Aziz também questionou o ministro sobre a efetividade das ações de sua pasta. “Está caindo um boeing por dia no meu estado. Morrem 200 pessoas por dia. Em qualquer lugar do mundo, isso é notícia. Se cair um boeing hoje numa república pequena, em qualquer lugar do mundo, isso vira manchete em qualquer jornal do país. Isso está acontecendo diariamente no estado do Amazonas”. Pazuello não contestou as afirmações dos senadores.

Não bastasse isso, a política econômica do ministro Paulo Guedes, que tem prejudicado o Pólo Industrial de Manaus, é outro motivo que pode colocar ambos em lados opostos ao do presidente. Em março, Braga e Aziz conseguiram que o governo recuasse da decisão de desonerar a importação de bicicletas. Em fevereiro, a Câmara de Comércio Exterior cortou o imposto de importação, que passaria de 35% para 20% de forma gradativa até o fim do ano.

Próximos passos

A partir de agora, a comissão já pode ser instalada — na primeira reunião devem ser eleitos o presidente, o vice-presidente e o relator da CPI. O senador Otto Alencar, como membro mais idoso entre os titulares da comissão, vai comandar a instalação e a eleição, que acontecerão em encontro presencial. A data da instalação ainda não foi definida. Veja a relação completa de membros da comissão:

Pacheco adiantou que está discutindo o assunto com a Secretaria-Geral da Mesa do Senado e que em breve levará as opções para os membros da comissão. O senador Randolfe Rodrigues (Rede-AP), autor do requerimento de criação da CPI (RQS 1.371/2021), defendeu que os trabalhos comecem já na próxima quinta-feira (22).

“Medida sanitária”

Em entrevista coletiva concedida nesta quinta, Randolfe avaliou que a CPI será uma “medida sanitária” contra a pandemia. Ele afirmou que, ao jogar luz sobre as políticas de saúde do país, a comissão poderá impedir o “aprofundamento do morticínio”. O Brasil é o líder mundial de novas contaminações e mortes por covid-19.

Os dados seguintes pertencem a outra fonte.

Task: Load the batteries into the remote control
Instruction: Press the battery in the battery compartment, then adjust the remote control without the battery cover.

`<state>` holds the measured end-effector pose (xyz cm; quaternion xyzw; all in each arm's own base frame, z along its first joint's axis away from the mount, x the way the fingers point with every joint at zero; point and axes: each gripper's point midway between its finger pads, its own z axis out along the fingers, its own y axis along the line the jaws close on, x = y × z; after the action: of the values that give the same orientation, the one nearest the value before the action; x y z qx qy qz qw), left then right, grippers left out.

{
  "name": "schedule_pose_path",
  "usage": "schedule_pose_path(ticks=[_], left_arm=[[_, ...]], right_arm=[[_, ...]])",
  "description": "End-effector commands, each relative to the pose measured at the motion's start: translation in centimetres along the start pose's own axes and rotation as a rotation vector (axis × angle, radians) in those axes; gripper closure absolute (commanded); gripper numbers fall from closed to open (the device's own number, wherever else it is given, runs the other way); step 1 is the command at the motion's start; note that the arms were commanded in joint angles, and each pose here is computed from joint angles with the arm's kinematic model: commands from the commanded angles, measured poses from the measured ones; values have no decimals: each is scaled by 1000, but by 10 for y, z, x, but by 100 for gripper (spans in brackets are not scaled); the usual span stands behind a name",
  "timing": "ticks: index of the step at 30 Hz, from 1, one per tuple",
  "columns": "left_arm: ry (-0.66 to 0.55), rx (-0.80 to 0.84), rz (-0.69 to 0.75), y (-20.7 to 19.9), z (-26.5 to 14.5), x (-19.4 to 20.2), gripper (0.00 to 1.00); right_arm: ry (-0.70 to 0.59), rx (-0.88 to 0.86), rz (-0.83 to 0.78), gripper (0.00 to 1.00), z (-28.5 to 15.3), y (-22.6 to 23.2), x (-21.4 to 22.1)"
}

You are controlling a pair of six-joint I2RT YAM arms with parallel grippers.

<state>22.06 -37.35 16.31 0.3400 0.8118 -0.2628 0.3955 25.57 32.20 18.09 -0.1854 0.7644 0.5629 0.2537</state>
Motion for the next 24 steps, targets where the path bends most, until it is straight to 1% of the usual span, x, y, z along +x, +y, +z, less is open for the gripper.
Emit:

Para o senador, a comissão não se converterá em meio de perseguição pessoal contra ninguém, e poderá oferecer subsídios para providências políticas e judiciais. “Nenhuma CPI cassou mandatos, prendeu ou fez impeachment de ninguém. Esse não é o papel dela. As conclusões da CPI é que podem levar a isso. Não tem alvo personalizado. O alvo é o fato: como chegamos até aqui?”, questionou.